The looming question, though, is what role the fast-feeder's high-profile new ad campaign played in boosting sales. The answer is unclear, but the chain's marketing executives said that the controversial campaign is doing what they want it to do.
Golden arches gains
"Advertising has gotten off to an excellent start," said Larry Light, McDonald's global chief marketing officer, citing the results of a 10-country consumer survey. "It's communicating a fun and youthful spirit, and that something's changing at McDonald's. Strategically we're convinced it's right on target. It's meeting or exceeding all the impact goals we set for the first month."
In October, the Golden Arches posted global same-store sales gains of 8.4%, with U.S. gains up 15.1%, its biggest comparable sales gain in five years, according to CIBC World Markets. Financial observers have credited a variety of moves in Mr. Cantalupo's "Plan to Win" for helping drive McDonald's strong sales gains, including fewer store openings, longer operating hours and solid sales from the Dollar Menu. Another factor appears to be still-weak sales from Burger King, as McDonald's and Wendy's surge.
But Bill Lamar Jr., McDonald's senior VP-marketing for the U.S., cited a telephone poll McDonald's conducted of its customers 15 days after the ads launched in key markets.

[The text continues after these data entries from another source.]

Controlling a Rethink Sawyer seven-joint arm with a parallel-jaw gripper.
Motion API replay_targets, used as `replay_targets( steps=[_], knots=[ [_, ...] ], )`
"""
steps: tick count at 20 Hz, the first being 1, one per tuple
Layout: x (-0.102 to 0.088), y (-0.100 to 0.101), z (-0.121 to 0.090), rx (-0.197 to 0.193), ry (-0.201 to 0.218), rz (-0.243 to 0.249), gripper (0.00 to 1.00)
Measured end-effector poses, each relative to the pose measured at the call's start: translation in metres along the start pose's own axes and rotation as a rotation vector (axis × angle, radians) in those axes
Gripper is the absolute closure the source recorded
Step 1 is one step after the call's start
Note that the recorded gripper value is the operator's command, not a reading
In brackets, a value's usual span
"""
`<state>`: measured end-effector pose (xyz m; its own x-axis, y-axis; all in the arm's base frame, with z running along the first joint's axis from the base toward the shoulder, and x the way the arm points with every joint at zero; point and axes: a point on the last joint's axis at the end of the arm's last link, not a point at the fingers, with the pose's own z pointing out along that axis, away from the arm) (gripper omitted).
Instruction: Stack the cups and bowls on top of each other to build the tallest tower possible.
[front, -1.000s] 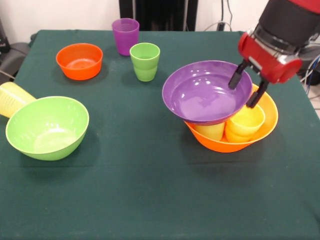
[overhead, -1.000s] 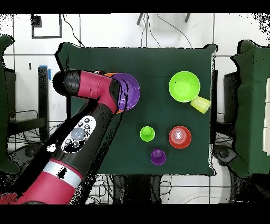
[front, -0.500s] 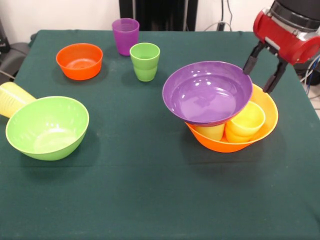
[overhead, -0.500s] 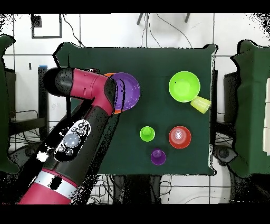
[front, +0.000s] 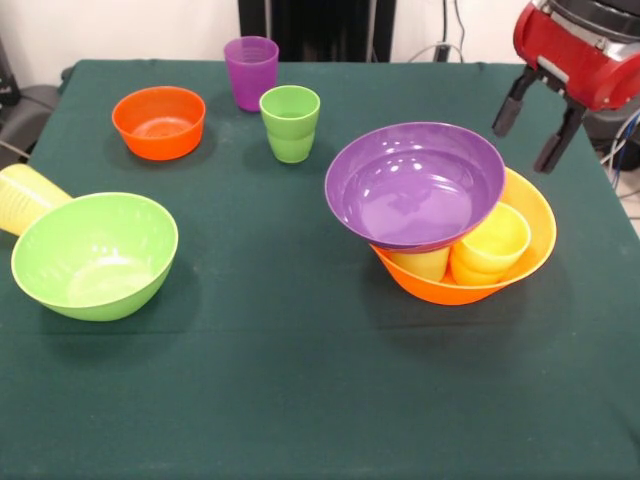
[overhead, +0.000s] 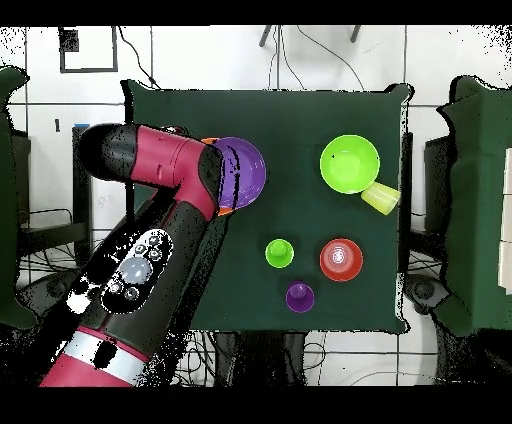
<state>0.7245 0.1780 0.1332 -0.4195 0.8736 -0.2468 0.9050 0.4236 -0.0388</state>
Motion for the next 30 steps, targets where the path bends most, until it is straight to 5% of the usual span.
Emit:
replay_targets(
  steps=[6, 15, 16, 22, 30],
  knots=[
    [-0.016, -0.008, -0.02, 0.034, 0.046, 0.024, 0.0],
    [-0.087, -0.035, -0.076, 0.116, 0.154, 0.105, 0.0],
    [-0.108, -0.042, -0.089, 0.12, 0.162, 0.124, 0.0],
    [-0.159, -0.058, -0.111, 0.108, 0.141, 0.166, 0.0],
    [-0.199, -0.079, -0.107, 0.114, 0.129, 0.191, 0.0]
  ],
)
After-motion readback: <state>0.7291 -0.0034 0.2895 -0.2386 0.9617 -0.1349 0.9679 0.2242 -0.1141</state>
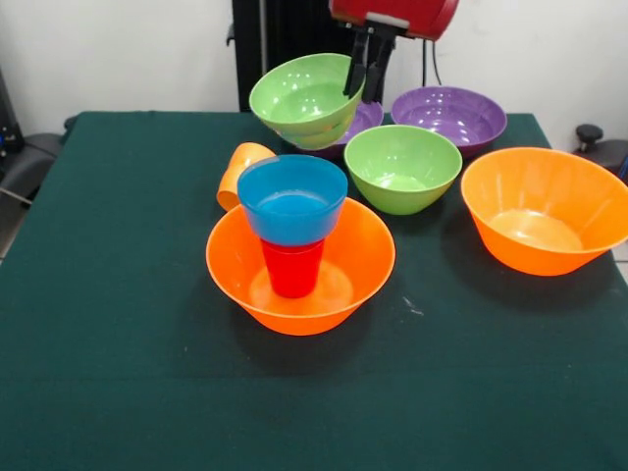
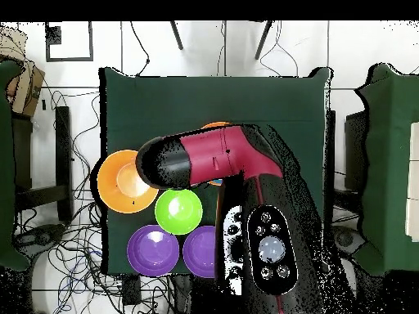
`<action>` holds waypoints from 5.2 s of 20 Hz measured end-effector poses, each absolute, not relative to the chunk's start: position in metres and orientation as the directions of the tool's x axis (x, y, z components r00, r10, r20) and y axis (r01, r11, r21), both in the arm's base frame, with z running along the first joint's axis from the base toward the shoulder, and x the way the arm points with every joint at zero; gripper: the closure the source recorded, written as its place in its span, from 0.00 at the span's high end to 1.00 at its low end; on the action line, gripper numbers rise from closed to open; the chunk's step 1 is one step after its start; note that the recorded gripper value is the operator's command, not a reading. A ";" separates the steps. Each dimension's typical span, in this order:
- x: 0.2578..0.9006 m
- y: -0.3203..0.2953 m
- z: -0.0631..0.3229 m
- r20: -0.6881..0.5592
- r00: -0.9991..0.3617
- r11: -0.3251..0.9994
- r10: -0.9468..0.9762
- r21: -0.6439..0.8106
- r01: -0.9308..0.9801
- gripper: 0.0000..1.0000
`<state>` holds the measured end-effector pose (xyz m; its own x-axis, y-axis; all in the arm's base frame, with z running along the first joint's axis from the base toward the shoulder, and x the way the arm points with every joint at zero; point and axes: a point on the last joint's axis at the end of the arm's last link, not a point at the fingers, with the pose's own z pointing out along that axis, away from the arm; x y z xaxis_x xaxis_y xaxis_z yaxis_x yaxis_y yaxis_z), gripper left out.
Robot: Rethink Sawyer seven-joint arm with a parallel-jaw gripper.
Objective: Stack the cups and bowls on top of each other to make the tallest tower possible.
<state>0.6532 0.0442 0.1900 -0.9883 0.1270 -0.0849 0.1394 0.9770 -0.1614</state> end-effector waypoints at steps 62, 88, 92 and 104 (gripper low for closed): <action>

"We exceeded the same levels of awareness with "I'm Lovin' It" as we saw with "We Love to See You Smile" with 40% fewer [gross rating points] and our awareness levels at 15 days of our commercials hit our 30-day benchmark," Mr. Lamar said. "I'm feeling very good about the ability to break through with "I'm Lovin' It."
Although McDonald's didn't measure intent to purchase, Mr. Lamar said the U.S. unit is getting 650,000 more customers a day in October and November compared with the nine months of the pre-launch period.
Mark Kalinowski, analyst for Citigroup's Smith Barney, cited McDonald's successful Monopoly scratch-off game and buzz around its McGriddles breakfast sandwiches and Premium Salads for the continuing sales surge. "It looks as if people who have mostly shunned McDonald's as of late are being enticed back into the stores by positive word-of-mouth," he said in an Oct. 31 note to investors.
It seems too early to credit the advertising alone for the lift, and McDonald's executives did concede the ads also have caused some controversy. Some franchisees and customers have complained about the edgy nature of the spots, created by Omnicom Group's Heye & Partner, Unterhaching, Germany.
"Our advertising has missed our customers," said one franchisee. "It is trying to keep pace with other companies that do not have our base, food, fun and folks-moms and kids. With our good sales-why would we leave our customer base? A big mistake." Another franchisee said, "I'm hatin' it. Funny how we had to sign OPNAD pledge cards before the new commercials hit." Franchisees were asked to re-sign pledges to OPNAD, the national advertising committee,before the U.S. launch Sept. 29.
"Change is uncomfortable and some people out there have been polarized by this change, so they questioned the change," Mr. Light said. "We expected that, but our goal was to be dramatic, not subtle. It will take time for people to become comfortable with the new McDonald's. We will continue to innovate, change and evolve in an aggressive manner."
He also has vowed that the effort would be more than just a tagline or a campaign. Tom Collinger, a professor of integrated marketing at Northwestern University's graduate program said the key could be how much is done to bring to life the campaign promise in restaurants.
"If this is truly a system-wide and integrated effort that is going to not only recalibrate expectations but also the delivery on those expectations, then you've got a chance of making a difference," he said.